Search means for receiving a search query from a user and receiving a user profile of the user from the user profile database, and selecting a document set corresponding to the query and the user profile;

Content analysis means for inferring a search profile from at least some of the selected document set;

An advertisement database for storing a plurality of advertisements; And

System for providing personalized advertisements in an online search engine comprising advertisement selection means for selecting advertisements from the advertisement database in response to the search profile.

Receiving a query from a user;

Selecting a document set corresponding to the query and the user profile;

Inferring a search profile from the document set;

Selecting an advertisement in response to the search profile; And

A computer program product stored on a computer accessible medium for controlling a computer system to provide a personalized advertisement in an online search engine by executing a method comprising supplying the selected advertisement and the document set to the user. .

Using the first set of algorithms to obtain and rank the first search result from the first search query on the first data set;

A second set of algorithms different from the first set of algorithms to rank and obtain a second search result from a second search query on a second set of data that is different from the first set of data; And ranking the results of the search query.

42. The method of claim 41 wherein

Using a second set of algorithms as a function of the ranking of the first result set to obtain and rank a second search result from a second search query on a second data set that is different from the first data set,

Inferring a profile of the first set of search results; And

Using the profile to rank the second set of search results.
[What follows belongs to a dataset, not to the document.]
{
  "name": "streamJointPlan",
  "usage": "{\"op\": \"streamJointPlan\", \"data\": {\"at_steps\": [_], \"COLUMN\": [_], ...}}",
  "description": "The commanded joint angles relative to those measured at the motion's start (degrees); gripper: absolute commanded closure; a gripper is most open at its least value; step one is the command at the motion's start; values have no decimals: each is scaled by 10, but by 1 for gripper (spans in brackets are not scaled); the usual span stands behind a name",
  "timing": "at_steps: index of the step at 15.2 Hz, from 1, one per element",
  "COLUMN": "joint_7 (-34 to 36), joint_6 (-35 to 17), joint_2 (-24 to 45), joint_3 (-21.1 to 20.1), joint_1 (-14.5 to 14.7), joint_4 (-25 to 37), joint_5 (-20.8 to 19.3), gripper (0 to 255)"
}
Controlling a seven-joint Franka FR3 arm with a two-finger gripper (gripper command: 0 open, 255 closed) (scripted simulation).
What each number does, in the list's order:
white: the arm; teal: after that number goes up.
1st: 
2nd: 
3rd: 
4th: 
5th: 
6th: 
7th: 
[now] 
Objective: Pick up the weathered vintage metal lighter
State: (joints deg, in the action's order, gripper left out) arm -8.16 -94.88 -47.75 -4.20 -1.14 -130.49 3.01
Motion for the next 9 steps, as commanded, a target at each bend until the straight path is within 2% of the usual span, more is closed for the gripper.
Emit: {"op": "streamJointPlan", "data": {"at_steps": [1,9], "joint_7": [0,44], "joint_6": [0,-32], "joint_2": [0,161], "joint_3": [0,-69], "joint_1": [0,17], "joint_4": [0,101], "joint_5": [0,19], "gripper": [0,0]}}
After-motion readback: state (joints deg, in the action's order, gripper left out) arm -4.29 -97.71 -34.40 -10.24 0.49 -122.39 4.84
42. The method of claim 41 wherein

The first set of algorithms,

A first search query algorithm that searches a first content database to obtain the first set of search results; And

And a first ranking algorithm for ranking the first set of search results according to the profile.
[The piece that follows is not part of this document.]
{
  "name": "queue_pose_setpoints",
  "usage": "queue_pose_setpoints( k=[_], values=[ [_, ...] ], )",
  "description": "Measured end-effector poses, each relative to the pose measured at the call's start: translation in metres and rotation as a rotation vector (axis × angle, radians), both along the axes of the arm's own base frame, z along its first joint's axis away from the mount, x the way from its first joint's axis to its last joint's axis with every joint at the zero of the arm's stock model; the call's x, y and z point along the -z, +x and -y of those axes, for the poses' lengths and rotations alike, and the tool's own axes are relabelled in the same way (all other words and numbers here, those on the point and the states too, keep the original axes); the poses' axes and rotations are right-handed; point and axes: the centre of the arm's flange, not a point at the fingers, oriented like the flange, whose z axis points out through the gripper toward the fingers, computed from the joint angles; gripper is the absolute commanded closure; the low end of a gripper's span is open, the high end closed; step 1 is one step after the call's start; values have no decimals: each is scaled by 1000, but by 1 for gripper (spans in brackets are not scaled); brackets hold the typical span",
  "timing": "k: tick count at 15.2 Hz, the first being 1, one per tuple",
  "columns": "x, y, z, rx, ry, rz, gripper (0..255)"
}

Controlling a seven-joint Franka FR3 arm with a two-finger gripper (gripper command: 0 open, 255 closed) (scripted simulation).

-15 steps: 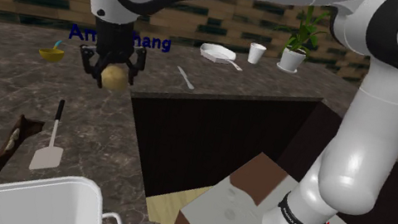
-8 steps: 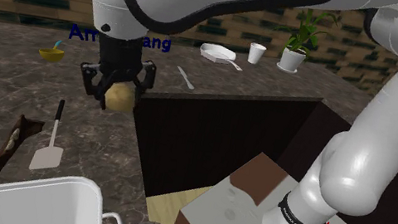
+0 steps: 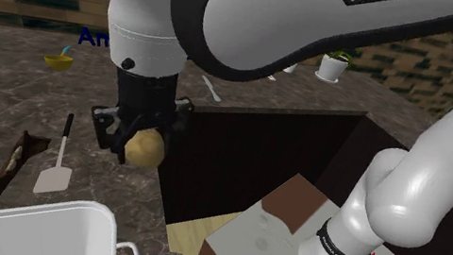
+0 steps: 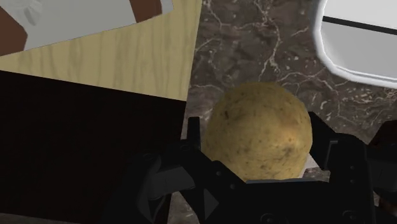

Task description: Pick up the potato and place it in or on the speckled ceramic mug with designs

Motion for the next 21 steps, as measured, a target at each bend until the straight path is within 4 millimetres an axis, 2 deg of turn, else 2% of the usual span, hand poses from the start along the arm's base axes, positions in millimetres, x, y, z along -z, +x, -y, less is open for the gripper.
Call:
queue_pose_setpoints(
  k=[5, 10, 11, 14, 21],
  values=[
    [-1, -63, -20, 0, 0, 0, 255],
    [7, -125, -36, 1, 0, 0, 255],
    [5, -139, -44, 0, 0, 0, 255],
    [0, -176, -51, 0, 0, 0, 255],
    [34, -185, -56, 2, -1, 0, 255]
  ],
)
42. The method of claim 41 wherein

The second set of algorithms,

A content analysis algorithm that analyzes the ranked first set of search results to generate a search profile; And

And a second search query algorithm that searches a second content database using the search profile to obtain the second set of search results and ranks the second set of search results.

Searching the first content database using a first search query algorithm to obtain a first set of search results;

Ranking the first set of search results;

Determining a profile of the first search result;

Searching the second content database using a second search query algorithm to obtain a second set of search results; And

Ranking the results of the second set of search results using the profile.